La Rsu dell’Av2 bussa alla porta dei sindaci di Fabriano, Jesi e Senigallia prima dell’Assemblea

Santità, è sempre tema caldo

Fabriano – Mentre si aspetta la nomina del nuovo direttore dell’Area Vasta 2 (Av2) da parte della regione, la Rsu della sanità anconetana anticipa la Conferenza dei Sindaci programmata dall’Asur e bussa direttamente alle porte dei sindaci di Senigallia, Jesi e Fabriano.

Chiede un incontro con Mangialardi, Bracci e Santarelli, sindaci che hanno un ospedale per acuti. L’obiettivo è parlare della tutela dei lavoratori ma anche quanto la riorganizzazione “estiva” potrebbe mettere a rischio la tutela della salute.

«L’incontro viene dall’esigenza comune di confrontarsi sul piano ferie, sul piano occupazionale, su tutte le questioni della sanità – spiega Michele Stronati, il coordinatore delle Rsu dell’Area vasta2 -. Anche perché tutti finora si sono espressi, dai sindacati all’Asur, dal tribunale del malato a chi fa politica ma è necessario far un punto della situazione affinché i sindaci abbino prima dell’assemblea una visione corretta ed aggiornata sullo stato delle cose».

Reagisce all’accusa dell’Asur che le riflessioni sullo stato della sanità nella provincia di Ancona da parte dei sindacati sono prive di fondamento tecnico e provocano allarmismo.

Pertanto riparte dal piano ferie, operativo dal 1 giugno, costruito con un riassetto fatto di accorpamenti di reparti e di riduzione del numero dei posti letto .

«Dobbiamo raccontare la realtà dei fatti – prosegue – dimostrare che in ogni ospedale il piano 2019 è del tutto diverso di quello applicato nel 2018. Quest’estate ad esempio per la prima volta il reparto di degenza della Clinica Universitaria Reumatologica di Jesi è accorpato con il reparto ortopedia. Ed un caso emblematico. Per garantire le ferie non si possono trasferire infermieri turnisti H 24 da un settore all’altro e da un giorno all’altro.
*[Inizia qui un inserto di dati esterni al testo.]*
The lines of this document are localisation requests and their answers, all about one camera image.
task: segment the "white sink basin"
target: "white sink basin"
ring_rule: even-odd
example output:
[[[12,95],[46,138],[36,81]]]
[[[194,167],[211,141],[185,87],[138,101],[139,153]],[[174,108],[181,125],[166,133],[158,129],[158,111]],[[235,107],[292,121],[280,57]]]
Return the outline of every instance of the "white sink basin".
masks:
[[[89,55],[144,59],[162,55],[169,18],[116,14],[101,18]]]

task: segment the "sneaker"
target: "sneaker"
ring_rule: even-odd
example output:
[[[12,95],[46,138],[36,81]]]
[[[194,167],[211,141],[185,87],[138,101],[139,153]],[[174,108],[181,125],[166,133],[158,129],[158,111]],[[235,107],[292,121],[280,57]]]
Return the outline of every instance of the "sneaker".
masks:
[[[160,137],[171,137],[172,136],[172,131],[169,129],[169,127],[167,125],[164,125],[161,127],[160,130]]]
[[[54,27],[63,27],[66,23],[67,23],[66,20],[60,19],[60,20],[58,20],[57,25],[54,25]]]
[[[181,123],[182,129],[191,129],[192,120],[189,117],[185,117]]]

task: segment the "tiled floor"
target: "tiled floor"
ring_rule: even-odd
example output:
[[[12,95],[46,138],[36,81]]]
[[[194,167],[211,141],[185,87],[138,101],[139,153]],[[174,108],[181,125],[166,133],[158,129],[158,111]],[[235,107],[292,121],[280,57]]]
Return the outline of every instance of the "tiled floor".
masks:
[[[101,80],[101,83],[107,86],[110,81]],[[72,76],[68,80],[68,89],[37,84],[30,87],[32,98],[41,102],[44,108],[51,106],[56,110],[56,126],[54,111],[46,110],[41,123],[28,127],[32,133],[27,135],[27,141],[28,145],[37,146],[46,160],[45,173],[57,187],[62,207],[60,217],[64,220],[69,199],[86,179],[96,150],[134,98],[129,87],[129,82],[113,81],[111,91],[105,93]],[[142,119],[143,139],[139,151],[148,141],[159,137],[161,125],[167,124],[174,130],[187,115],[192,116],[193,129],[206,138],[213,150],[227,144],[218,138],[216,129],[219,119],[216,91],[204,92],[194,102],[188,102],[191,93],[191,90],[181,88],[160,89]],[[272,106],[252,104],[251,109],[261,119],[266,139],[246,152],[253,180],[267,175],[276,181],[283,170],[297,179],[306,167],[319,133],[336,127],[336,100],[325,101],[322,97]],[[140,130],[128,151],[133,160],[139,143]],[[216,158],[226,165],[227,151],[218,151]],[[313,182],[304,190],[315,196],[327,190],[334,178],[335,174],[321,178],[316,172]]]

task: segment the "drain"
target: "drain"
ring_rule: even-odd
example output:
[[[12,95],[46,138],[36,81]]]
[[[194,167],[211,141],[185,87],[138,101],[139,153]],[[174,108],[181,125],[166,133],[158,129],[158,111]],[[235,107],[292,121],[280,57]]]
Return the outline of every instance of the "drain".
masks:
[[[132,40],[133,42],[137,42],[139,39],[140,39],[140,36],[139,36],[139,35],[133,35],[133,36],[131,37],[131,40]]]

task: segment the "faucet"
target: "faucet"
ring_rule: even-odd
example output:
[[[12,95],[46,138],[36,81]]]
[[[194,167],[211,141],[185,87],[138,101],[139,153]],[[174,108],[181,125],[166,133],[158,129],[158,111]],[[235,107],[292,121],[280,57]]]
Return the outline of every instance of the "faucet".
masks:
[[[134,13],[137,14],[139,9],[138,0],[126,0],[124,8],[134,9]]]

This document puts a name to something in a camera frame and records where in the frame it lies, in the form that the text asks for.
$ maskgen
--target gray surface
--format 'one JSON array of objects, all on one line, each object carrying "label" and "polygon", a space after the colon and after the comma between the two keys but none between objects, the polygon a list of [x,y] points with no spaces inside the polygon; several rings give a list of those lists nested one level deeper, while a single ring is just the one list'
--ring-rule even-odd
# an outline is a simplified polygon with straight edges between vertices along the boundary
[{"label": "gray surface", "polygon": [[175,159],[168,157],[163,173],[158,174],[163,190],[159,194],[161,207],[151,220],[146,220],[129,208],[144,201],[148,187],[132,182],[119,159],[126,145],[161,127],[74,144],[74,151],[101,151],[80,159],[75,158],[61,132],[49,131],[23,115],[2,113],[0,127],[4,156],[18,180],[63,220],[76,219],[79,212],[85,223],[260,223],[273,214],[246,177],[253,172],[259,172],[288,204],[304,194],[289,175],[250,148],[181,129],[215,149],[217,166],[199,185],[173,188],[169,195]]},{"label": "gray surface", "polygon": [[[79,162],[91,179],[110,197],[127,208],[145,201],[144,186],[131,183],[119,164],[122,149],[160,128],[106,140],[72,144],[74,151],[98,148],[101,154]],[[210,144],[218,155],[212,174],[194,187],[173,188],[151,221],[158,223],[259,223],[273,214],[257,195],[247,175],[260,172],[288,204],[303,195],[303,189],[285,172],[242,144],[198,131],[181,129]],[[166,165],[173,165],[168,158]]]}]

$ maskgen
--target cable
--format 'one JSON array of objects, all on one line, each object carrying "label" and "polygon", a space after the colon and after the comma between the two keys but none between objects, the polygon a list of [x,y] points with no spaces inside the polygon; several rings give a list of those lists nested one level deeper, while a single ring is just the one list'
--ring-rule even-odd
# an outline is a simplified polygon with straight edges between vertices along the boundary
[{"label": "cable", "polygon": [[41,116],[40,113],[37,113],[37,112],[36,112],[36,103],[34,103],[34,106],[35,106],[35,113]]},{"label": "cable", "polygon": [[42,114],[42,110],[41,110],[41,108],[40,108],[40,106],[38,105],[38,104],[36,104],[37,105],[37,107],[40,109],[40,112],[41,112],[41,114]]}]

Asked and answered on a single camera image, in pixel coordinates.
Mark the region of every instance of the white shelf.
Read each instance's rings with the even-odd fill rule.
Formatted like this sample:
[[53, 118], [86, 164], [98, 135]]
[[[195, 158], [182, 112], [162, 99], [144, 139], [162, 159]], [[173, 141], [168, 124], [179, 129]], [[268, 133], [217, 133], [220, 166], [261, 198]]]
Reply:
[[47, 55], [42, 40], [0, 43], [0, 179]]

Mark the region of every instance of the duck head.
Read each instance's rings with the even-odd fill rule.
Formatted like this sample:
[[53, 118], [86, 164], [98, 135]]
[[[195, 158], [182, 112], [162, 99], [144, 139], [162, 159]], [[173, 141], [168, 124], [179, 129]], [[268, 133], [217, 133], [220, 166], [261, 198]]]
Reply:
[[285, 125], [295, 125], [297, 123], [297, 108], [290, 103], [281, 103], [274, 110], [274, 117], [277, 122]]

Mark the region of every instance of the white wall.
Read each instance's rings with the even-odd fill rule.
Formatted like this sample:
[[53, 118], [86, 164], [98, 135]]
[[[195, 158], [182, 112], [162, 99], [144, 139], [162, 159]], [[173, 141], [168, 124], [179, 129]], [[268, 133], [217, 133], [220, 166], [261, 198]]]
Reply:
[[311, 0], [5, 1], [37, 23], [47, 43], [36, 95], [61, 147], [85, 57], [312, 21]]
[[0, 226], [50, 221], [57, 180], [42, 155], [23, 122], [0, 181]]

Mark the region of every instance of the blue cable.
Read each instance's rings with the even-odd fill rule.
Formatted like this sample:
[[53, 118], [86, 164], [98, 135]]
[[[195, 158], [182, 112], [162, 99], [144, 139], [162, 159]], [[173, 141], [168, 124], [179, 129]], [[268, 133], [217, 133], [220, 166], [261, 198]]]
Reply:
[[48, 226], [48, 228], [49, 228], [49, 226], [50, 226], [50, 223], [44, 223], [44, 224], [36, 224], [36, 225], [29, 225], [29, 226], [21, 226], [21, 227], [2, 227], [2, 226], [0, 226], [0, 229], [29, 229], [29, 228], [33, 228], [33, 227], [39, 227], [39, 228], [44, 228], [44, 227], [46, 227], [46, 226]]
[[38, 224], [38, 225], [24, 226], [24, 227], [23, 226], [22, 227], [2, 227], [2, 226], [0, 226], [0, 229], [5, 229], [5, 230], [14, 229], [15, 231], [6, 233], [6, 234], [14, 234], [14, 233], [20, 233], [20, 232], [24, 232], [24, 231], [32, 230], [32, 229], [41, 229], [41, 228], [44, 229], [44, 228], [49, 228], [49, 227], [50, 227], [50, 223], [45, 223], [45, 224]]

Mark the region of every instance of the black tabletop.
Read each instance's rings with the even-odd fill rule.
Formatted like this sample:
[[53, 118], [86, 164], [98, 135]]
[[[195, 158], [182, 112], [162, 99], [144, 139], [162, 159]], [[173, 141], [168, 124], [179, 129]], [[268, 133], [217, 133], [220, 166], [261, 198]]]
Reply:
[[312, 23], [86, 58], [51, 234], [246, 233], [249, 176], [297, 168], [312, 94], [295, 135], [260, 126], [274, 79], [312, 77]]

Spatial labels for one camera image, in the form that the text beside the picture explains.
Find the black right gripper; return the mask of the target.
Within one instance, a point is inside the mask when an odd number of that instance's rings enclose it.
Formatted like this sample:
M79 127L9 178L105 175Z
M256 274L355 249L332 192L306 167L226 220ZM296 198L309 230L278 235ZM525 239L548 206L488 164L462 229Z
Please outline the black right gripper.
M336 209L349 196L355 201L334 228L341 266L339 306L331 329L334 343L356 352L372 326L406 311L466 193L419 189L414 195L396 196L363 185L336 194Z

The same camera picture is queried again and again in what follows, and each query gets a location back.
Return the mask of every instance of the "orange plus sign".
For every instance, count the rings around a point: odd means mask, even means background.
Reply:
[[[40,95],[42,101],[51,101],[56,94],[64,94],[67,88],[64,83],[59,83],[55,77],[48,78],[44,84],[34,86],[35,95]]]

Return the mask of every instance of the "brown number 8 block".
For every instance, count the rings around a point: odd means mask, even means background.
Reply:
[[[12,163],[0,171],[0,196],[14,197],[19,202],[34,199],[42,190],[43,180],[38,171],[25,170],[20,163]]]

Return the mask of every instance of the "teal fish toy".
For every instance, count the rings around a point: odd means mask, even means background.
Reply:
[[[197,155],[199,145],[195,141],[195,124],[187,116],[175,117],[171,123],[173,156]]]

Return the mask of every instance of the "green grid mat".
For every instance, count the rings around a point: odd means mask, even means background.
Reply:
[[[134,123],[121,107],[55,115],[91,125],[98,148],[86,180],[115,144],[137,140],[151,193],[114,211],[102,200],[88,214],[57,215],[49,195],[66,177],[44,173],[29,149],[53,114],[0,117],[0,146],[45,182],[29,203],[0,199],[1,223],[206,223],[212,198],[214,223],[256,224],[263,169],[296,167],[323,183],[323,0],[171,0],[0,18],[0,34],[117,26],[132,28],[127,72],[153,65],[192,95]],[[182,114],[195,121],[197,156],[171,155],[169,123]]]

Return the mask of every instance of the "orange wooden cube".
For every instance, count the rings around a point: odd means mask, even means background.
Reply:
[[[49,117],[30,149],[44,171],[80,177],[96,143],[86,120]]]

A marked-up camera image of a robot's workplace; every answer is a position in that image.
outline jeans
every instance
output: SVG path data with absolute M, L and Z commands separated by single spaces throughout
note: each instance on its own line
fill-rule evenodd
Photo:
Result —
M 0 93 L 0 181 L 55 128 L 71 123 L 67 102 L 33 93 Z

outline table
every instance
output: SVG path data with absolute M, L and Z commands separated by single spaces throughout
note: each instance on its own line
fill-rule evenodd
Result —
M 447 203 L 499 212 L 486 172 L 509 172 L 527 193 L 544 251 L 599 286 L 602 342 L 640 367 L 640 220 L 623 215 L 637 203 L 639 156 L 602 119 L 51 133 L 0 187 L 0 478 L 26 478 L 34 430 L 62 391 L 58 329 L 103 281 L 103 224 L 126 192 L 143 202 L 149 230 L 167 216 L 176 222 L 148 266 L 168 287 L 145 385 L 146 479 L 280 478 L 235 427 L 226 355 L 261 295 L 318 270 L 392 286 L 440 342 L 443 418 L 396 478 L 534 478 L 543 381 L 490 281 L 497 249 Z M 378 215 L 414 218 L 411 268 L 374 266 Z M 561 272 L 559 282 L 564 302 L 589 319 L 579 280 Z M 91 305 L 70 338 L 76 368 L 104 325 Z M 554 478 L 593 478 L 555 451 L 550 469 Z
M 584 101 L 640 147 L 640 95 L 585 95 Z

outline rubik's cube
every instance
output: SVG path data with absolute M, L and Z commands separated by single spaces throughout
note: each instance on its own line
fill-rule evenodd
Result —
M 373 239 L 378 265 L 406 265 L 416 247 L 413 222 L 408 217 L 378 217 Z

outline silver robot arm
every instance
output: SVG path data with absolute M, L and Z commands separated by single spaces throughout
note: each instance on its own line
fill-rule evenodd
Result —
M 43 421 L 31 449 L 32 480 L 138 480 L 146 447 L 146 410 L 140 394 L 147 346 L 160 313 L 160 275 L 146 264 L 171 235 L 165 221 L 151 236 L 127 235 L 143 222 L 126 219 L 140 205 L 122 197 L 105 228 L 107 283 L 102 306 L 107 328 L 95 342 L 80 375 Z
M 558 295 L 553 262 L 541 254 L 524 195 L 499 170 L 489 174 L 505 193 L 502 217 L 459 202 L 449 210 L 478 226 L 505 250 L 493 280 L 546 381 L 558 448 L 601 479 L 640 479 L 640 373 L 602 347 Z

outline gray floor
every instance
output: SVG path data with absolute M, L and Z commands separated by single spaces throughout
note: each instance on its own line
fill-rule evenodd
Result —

Non è questione di professionalità ma del fatto che tanti sono i reparti che necessitano un graduale processo d’inserimento».

Poi ci sono gli scogli del numero dei pensionamenti e dell’impatto reale delle “quota 100”, il tasso reale di occupazione dei posti letto che. secondo Michele Stronati, devono essere richiesti dai sindaci.

«Dati fondamentali che devono chiedere per avere un quadro chiaro di riferimento e capire se, e come, i servizi saranno mantenuti e se coprono i fabbisogno di salute e di cura della popolazione».

Sul tavolo tecnico tra i tre sindaci e la Rsu, ovviamente la sforbiciata di quasi 4,5 milioni di euro al tetto del costo del personale dell’AV2 per il 2019, la recente proroga dei 300 contratti a tempo determinato e come compensano il grave problema del personale, l’importanza di ottenere i 2,7 milioni necessari all’assunzione di 70 persone richiesto dall’ex direttore Coacci.

Dati che l’Asur contesta.

Per il direttore Alessandro Marini, il piano ferie 2019 è in linea con i piani ferie degli anni precedenti e le 300 proroghe inserite nel piano 2019-2021 al netto consentono un incremento di personale di ben 182 unità se paragonato al 2014. Ribadisce che esiste un pacchetto normativo nazionale che prevede il pareggio costi/produzione per ogni presidio ospedaliero ed impone nuove dinamiche pena la dismissione delle strutture. «Tema, quello del pareggio, su cui la Rsu vorrà discutere – interviene Stronati – e chiederà tutti i dati disponibili dell’Asur».